Они чокнулись.

– Джексон! – крикнул полковник. – В этом городе вы гость. Харчи бесплатные, только счет подпишите. Будьте завтра в одиннадцать ноль-ноль в холле, а до тех пор чтоб глаза мои вас не видели, но смотрите, как бы с вами чего не стряслось. Деньги у вас есть?

– Да, господин полковник, – сказал Джексон и подумал: «Старый хрыч и вправду рехнулся. Чем орать во все горло, мог бы меня подозвать вежливо».

– Убирайтесь с глаз долой, – повторил полковник.

Джексон стоял перед ним, вытянувшись в струнку.

– Вы мне надоели, вы все хлопочете и не умеете жить в свое удовольствие! Господи Боже мой, поживите вы хоть день в свое удовольствие.

– Слушаюсь, господин полковник.

– Вы поняли, что я сказал?

– Да, господин полковник.

– Повторите.

– Рональду Джексону, личный номер сто тысяч шестьсот семьдесят восемь, явиться в холл гостиницы «Гритти» в одиннадцать ноль-ноль, завтра, числа не помню, а до тех пор не показываться полковнику на глаза и жить как вздумается, в свое удовольствие.

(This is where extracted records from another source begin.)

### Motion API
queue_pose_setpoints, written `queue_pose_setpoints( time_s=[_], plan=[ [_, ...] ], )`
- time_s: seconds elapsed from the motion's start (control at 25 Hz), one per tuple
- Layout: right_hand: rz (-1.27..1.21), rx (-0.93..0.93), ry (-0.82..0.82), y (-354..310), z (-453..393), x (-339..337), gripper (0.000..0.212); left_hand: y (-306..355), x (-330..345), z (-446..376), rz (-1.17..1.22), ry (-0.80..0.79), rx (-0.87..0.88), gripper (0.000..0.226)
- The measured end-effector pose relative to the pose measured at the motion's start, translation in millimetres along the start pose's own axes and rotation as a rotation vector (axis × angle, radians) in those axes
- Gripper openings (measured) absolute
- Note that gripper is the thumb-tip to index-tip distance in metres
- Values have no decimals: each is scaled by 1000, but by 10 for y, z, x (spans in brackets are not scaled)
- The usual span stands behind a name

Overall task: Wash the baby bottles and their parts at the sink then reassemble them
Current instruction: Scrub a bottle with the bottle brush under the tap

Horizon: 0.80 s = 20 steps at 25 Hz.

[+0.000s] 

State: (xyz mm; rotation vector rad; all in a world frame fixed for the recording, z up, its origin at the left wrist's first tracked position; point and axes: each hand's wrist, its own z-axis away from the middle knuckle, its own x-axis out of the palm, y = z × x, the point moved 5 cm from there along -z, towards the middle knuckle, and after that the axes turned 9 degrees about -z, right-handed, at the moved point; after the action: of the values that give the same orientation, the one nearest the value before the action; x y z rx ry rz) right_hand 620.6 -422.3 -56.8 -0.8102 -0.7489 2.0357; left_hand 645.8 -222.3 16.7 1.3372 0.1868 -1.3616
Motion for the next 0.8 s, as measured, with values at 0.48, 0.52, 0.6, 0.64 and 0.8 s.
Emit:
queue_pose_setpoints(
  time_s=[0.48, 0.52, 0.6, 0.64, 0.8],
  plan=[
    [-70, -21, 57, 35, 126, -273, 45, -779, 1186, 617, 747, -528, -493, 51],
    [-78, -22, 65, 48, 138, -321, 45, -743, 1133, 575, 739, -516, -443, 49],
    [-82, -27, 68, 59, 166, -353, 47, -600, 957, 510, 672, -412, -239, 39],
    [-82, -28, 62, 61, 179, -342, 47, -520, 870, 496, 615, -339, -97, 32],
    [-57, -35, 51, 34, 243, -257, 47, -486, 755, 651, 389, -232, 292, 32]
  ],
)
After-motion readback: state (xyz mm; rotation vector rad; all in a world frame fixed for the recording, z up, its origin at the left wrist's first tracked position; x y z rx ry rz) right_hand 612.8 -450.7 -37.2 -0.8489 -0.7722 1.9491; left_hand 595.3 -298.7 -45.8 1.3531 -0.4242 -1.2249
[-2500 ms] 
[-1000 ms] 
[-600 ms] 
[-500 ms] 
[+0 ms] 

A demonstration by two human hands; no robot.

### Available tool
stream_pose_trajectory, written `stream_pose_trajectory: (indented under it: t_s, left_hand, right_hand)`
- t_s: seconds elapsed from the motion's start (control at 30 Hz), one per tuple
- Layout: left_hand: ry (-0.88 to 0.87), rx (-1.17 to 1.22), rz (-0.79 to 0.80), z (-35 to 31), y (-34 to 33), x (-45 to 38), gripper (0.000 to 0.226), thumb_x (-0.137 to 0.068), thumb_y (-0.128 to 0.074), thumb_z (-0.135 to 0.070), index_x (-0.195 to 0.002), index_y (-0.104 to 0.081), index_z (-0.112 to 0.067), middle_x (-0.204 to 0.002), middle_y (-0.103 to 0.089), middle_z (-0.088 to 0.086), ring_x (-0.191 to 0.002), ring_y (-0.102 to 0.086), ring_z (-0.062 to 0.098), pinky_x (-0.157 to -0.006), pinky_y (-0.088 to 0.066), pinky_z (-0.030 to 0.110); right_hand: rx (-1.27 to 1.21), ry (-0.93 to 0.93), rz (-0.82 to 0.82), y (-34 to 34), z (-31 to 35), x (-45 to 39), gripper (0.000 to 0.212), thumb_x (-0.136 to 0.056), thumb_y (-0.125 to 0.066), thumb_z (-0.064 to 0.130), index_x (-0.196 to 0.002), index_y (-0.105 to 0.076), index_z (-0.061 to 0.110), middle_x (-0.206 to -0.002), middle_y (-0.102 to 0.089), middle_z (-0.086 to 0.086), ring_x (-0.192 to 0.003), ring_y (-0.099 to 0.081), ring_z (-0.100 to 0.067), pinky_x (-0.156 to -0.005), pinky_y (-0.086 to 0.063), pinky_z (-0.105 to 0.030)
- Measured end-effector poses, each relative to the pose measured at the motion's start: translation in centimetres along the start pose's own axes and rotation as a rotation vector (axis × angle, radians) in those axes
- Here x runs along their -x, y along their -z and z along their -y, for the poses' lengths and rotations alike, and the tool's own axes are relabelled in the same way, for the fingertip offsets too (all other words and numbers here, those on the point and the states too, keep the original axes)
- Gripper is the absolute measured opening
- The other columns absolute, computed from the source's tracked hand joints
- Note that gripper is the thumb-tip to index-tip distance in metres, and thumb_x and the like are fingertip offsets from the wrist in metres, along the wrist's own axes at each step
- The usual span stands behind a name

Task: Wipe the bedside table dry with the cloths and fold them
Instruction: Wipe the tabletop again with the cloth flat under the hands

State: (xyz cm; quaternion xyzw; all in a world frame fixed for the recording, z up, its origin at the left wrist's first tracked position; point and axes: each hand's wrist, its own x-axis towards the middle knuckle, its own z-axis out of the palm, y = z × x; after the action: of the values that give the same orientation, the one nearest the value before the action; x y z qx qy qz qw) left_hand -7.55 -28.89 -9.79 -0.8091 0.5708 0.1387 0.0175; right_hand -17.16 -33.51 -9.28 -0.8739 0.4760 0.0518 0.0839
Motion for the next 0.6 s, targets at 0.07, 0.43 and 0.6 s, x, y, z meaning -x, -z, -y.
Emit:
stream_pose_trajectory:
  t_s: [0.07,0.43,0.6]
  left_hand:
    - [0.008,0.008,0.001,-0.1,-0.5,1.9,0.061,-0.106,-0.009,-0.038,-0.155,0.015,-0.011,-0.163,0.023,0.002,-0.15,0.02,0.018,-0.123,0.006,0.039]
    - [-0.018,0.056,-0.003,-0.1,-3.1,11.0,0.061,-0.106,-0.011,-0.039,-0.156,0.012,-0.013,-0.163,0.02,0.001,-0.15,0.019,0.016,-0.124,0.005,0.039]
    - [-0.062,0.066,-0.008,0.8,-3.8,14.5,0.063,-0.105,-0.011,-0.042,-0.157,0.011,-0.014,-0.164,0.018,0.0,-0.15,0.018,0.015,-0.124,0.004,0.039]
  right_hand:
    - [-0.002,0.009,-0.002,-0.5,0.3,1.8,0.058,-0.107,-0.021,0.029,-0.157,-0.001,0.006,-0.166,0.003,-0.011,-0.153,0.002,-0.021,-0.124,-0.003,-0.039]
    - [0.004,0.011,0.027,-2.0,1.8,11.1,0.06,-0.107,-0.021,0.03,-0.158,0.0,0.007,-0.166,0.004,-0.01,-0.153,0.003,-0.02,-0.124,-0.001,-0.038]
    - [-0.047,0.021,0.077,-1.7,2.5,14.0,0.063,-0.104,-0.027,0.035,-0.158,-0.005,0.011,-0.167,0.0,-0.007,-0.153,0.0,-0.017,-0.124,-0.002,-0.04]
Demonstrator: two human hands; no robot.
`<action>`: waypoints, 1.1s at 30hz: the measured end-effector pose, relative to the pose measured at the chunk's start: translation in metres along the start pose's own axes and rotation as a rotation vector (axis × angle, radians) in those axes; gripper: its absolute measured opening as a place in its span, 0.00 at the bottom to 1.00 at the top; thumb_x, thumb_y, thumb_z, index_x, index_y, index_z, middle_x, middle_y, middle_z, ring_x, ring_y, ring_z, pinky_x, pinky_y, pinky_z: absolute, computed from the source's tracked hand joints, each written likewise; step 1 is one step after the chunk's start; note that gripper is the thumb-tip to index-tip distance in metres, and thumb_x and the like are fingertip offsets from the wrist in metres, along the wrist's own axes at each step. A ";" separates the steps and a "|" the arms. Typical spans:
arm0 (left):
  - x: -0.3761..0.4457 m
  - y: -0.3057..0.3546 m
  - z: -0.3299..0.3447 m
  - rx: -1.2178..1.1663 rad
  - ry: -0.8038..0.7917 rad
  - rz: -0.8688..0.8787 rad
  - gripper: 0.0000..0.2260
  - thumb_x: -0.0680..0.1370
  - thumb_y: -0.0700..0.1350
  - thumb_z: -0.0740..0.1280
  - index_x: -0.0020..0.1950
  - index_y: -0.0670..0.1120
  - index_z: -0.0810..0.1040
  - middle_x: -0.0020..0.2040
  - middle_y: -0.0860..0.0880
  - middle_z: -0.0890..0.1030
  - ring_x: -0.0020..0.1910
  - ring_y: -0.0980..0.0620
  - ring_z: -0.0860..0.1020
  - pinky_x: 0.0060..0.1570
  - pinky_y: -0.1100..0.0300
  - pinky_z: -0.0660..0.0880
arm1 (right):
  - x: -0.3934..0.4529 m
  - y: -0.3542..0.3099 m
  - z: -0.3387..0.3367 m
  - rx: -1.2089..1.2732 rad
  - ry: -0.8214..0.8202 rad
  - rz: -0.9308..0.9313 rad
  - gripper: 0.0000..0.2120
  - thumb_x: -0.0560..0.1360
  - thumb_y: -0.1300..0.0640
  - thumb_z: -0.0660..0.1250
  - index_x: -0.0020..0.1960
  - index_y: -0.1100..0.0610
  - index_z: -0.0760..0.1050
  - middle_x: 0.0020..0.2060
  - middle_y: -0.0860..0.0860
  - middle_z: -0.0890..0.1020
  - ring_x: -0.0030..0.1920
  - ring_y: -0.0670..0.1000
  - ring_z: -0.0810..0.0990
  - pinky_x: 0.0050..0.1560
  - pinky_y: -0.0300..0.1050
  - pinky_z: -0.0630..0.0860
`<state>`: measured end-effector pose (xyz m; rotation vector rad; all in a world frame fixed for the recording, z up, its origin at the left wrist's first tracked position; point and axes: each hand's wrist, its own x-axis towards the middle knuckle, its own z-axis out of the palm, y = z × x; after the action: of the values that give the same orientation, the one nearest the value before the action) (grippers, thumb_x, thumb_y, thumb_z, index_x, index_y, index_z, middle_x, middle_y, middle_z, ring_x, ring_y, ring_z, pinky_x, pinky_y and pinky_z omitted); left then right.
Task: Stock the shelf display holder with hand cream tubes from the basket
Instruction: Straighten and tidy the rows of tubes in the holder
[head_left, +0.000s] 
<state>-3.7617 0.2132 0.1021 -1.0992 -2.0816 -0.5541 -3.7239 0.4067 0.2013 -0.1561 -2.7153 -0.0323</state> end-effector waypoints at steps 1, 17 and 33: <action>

– Простите, Джексон, – сказал полковник. – Я просто дерьмо.

– Разрешите возразить, господин полковник? – сказал Джексон.

– Спасибо, Джексон, – сказал полковник. – Может, я и не дерьмо. Хорошо, если вы правы. А теперь сматывайтесь. Комнату вам уже дали или должны дать, и харчи вам тут обеспечены. Постарайтесь пожить в свое удовольствие.

– Слушаюсь, господин полковник, – сказал Джексон.

Когда он ушел, Gran Maestro спросил:

– Что он за парень? Из породы мрачных американцев?

– Да, – сказал полковник. – Господи, сколько их у нас развелось. Мрачные, добродетельные, раскормленные и недоразвитые. В том, что они недоразвиты, есть и моя вина. Но у нас попадаются и хорошие ребята.

– Вы думаете, они держались бы на Граппе, на Пасубио и на Пьяве, как мы?

– Хорошие ребята держались бы. Может, даже и лучше нас. Но знаете, у нас в армии не ставят к стенке даже за самострел.

– Господи! – сказал Gran Maestro.

И он, и полковник – оба знавали людей, которые ни за что не хотели умирать, забывая о том, что тот, кто умрет в четверг, уже не должен умирать в пятницу; они помнили, как один солдат привязывал мешок с песком к ноге другого, чтобы не осталось пороховых ожогов, и стрелял в товарища с такой дистанции, с какой, по его расчетам, мог попасть в голень, не задев кости, а потом разика два палил в воздух, изображая перестрелку. Да, оба они это знали, и в память о войне, а также из настоящей, хорошей ненависти ко всем, кто на ней наживается, они и основали свой Орден.

Они помнили, эти двое, любя и уважая друг друга, как бедные солдатики, ни за что не хотевшие умирать, делились друг с другом содержимым спичечной коробки, чтобы заразиться и не ходить в очередную кровавую атаку.

Они знавали и таких ребят, которые засовывали себе под мышку большие медные монеты, чтобы вызвать желтуху. И ребят побогаче, которым впрыскивали парафин под коленную чашечку, чтобы им вовсе не пришлось воевать.

Они знали, как применять чеснок, чтобы увильнуть от участия в атаке, знали все или почти все уловки – ведь один из них был сержантом в пехотной части, а другой лейтенантом, и оба сражались на трех ключевых участках – на Пасубио, на Граппе и на Пьяве, а уж где, как не там, стоило увиливать!

Еще раньше они прошли сквозь бессмысленную мясорубку на Изонце и на Карсте. Им было стыдно за тех, кто ее устроил, и они старались не думать о ней, об этой позорной, дурацкой затее – поскорее бы ее забыть. Правда, полковник вспоминал ее иногда, поскольку она могла послужить уроком в других войнах. Вот они и основали Орден Брусаделли, аристократический, военный и духовный, насчитывающий всего пять членов.